Specification Title DEVICE AND METHOD FOR PRODUCING MULTICOMPONENT PLASTIC PARTS
The present invention relates to a device and a method for producing multicomponent plastic parts according to the preambles of claims 1, and 9 and 15, respectively.

It is known to coat a molded part, in particular a molded plastic part, with a polyurethane material. According to the employed method, the molded part is inserted into an enlarged cavity, thereby forming a free space between the cavity wall and the inserted molded part. A polyurethane material for coating the inserted plastic part is filled into this space. After the polyurethane material has cross-linked and hardened, the mold forming the enlarged cavity can be opened and the coated product can be removed.

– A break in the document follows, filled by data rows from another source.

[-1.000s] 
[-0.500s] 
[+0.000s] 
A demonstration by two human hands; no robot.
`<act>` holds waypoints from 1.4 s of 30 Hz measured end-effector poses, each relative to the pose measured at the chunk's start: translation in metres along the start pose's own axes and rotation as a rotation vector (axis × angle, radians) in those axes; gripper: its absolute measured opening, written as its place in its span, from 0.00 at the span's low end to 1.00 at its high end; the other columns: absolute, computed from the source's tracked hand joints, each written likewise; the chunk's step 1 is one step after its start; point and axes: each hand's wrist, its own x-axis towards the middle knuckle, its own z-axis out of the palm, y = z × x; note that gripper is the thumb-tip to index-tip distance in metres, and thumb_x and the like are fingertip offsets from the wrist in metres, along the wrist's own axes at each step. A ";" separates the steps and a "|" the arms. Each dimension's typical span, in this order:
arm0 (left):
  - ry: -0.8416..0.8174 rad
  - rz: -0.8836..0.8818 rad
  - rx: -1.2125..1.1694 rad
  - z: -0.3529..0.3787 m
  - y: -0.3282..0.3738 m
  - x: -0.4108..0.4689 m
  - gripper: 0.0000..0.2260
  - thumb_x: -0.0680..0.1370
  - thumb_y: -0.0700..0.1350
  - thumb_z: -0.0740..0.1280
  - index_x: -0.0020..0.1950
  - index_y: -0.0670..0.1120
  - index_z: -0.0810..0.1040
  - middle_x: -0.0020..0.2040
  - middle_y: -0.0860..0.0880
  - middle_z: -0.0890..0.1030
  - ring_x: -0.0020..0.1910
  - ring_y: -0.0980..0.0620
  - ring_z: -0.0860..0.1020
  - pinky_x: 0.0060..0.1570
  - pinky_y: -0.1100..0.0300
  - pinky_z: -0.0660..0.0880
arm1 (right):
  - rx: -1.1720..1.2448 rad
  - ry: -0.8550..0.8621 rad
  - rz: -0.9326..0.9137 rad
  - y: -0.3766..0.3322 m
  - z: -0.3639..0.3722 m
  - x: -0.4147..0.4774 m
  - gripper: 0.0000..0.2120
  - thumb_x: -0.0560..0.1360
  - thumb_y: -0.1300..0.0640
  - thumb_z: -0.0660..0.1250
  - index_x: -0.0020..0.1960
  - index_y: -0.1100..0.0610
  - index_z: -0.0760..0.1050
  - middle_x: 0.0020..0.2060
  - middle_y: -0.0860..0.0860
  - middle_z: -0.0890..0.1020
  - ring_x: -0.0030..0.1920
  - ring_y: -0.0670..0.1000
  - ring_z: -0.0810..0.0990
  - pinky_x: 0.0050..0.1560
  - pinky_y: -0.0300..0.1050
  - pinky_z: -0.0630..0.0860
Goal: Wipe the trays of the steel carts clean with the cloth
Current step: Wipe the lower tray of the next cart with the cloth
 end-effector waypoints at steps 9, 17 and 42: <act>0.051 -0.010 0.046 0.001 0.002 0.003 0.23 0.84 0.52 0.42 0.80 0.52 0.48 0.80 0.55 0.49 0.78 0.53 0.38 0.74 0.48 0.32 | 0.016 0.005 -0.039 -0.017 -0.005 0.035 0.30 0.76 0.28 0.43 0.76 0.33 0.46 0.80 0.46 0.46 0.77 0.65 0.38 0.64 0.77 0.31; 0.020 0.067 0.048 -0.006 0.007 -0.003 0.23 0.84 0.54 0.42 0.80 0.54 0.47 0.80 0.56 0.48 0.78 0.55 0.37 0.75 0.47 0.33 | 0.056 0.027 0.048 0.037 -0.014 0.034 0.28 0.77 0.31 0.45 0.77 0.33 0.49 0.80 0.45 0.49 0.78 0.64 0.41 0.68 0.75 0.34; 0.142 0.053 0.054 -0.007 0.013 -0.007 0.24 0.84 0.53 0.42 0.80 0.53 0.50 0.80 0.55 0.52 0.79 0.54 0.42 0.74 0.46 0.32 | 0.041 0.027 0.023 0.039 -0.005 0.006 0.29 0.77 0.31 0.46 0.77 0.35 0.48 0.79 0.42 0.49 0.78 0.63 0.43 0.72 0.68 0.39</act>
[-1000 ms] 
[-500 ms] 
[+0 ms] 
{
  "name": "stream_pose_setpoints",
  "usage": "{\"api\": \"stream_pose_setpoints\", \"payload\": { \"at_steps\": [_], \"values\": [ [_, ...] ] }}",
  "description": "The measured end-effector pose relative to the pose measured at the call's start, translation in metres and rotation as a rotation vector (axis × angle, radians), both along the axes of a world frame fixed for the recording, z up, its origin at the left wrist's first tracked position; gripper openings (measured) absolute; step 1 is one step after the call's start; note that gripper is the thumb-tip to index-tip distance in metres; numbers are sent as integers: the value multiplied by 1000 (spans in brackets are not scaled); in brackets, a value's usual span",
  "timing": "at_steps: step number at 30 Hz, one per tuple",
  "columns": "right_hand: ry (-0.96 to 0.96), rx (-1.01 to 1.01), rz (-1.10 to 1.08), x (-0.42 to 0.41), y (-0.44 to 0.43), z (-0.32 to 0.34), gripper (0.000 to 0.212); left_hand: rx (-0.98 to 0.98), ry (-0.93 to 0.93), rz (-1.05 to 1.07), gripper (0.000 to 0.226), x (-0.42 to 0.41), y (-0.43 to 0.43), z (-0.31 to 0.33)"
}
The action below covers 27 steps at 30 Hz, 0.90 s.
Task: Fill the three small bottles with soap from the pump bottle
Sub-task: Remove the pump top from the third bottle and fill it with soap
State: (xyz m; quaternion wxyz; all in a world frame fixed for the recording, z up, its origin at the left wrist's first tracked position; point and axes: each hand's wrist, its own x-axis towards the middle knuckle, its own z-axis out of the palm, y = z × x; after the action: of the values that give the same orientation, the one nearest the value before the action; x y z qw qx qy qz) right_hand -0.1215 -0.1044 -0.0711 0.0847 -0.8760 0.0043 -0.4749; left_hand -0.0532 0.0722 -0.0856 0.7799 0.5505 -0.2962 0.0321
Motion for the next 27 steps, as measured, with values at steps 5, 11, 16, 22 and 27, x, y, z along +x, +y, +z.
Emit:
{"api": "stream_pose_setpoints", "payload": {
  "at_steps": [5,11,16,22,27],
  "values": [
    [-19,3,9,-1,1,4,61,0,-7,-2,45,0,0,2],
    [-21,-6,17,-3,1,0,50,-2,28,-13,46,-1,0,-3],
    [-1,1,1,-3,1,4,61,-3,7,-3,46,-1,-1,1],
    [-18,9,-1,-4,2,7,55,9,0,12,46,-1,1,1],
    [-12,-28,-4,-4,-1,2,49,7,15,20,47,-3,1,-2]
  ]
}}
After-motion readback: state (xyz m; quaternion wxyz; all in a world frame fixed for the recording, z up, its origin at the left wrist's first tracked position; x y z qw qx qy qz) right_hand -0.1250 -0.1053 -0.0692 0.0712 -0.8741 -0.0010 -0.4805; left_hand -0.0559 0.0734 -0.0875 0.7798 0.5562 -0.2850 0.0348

WO 03/013824 Al describes a mold clamping device for an injection molding machine with a clamping unit that can receive two molds for producing plastic parts that consist of two or more plastic components. Typically, two injection units for thermoplastic materials are associated with the molds. Alternatively, an injection unit for a thermoplastic material could be replaced by a RIM device (RIM = Reaction Injection Molding).

EP 781 643 A2 describes a system for producing a two-color product from polyurethane (PUR). In this embodiment, a mixing head is used for introducing sequentially to different polyurethane materials into the same cavity. The two-color product can be formed by the successive introduction of the differently colored materials.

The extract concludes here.